» Description of the task: All lines in the data bearing the string "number" should be identified and copied.

» Input data:
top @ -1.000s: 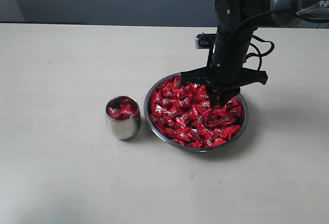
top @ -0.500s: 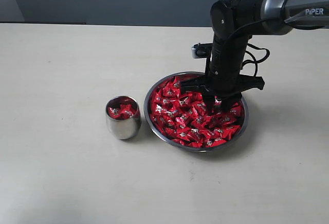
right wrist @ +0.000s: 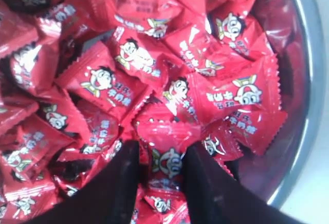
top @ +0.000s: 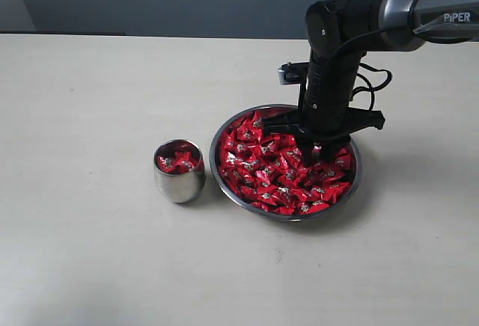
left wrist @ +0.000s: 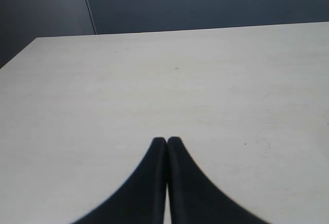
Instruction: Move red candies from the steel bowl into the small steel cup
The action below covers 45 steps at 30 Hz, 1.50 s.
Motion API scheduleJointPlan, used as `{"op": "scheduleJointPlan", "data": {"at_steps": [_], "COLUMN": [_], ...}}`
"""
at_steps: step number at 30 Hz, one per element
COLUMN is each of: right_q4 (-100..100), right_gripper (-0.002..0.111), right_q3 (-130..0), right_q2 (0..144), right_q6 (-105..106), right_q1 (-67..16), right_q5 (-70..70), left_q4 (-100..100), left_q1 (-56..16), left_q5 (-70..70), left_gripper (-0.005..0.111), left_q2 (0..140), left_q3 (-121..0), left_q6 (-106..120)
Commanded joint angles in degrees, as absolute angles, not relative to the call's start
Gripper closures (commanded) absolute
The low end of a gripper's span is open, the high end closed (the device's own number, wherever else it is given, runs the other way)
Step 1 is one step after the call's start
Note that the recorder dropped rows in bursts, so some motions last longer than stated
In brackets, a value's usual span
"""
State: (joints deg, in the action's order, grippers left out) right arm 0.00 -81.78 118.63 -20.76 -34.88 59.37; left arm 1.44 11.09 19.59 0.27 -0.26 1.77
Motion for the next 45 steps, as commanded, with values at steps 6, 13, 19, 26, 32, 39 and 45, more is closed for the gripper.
{"op": "scheduleJointPlan", "data": {"at_steps": [6, 13, 19, 26, 32, 39, 45], "right_q4": [-1.17, -2.48, -2.28, -2.50, -5.80, -6.58, -6.57], "right_gripper": [0.079, 0.079, 0.079, 0.079, 0.079, 0.079, 0.109], "right_q3": [-82.05, -82.05, -82.05, -82.05, -82.05, -82.05, -82.11], "right_q2": [118.53, 118.77, 122.04, 122.72, 122.72, 122.72, 121.43], "right_q6": [-20.36, -20.36, -20.36, -20.47, -21.15, -21.41, -21.54], "right_q1": [-34.82, -34.82, -34.82, -34.82, -34.82, -34.82, -34.82], "right_q5": [56.16, 53.92, 53.93, 53.19, 53.19, 53.30, 52.40], "left_q4": [1.55, 1.55, 1.55, 1.55, 1.55, 1.55, 1.55], "left_q1": [10.72, 10.72, 10.72, 10.72, 10.72, 10.72, 10.72], "left_q5": [19.14, 19.14, 19.14, 19.14, 19.14, 19.14, 19.14], "left_gripper": [0.106, 0.106, 0.106, 0.106, 0.106, 0.106, 0.106], "left_q2": [0.00, 0.00, 0.00, 0.00, 0.00, 0.00, 0.00], "left_q3": [0.00, 0.00, 0.00, 0.00, 0.00, 0.00, 0.00], "left_q6": [1.68, 1.68, 1.68, 1.68, 1.68, 1.68, 1.68]}}
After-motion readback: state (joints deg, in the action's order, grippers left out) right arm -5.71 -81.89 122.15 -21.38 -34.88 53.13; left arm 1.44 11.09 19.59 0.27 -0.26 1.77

» Answer to the problem:
at_steps: step number at 30 Hz, one per element
The low end of a gripper's span is open, the high end closed (the device's own number, wherever else it is given, runs the other way)

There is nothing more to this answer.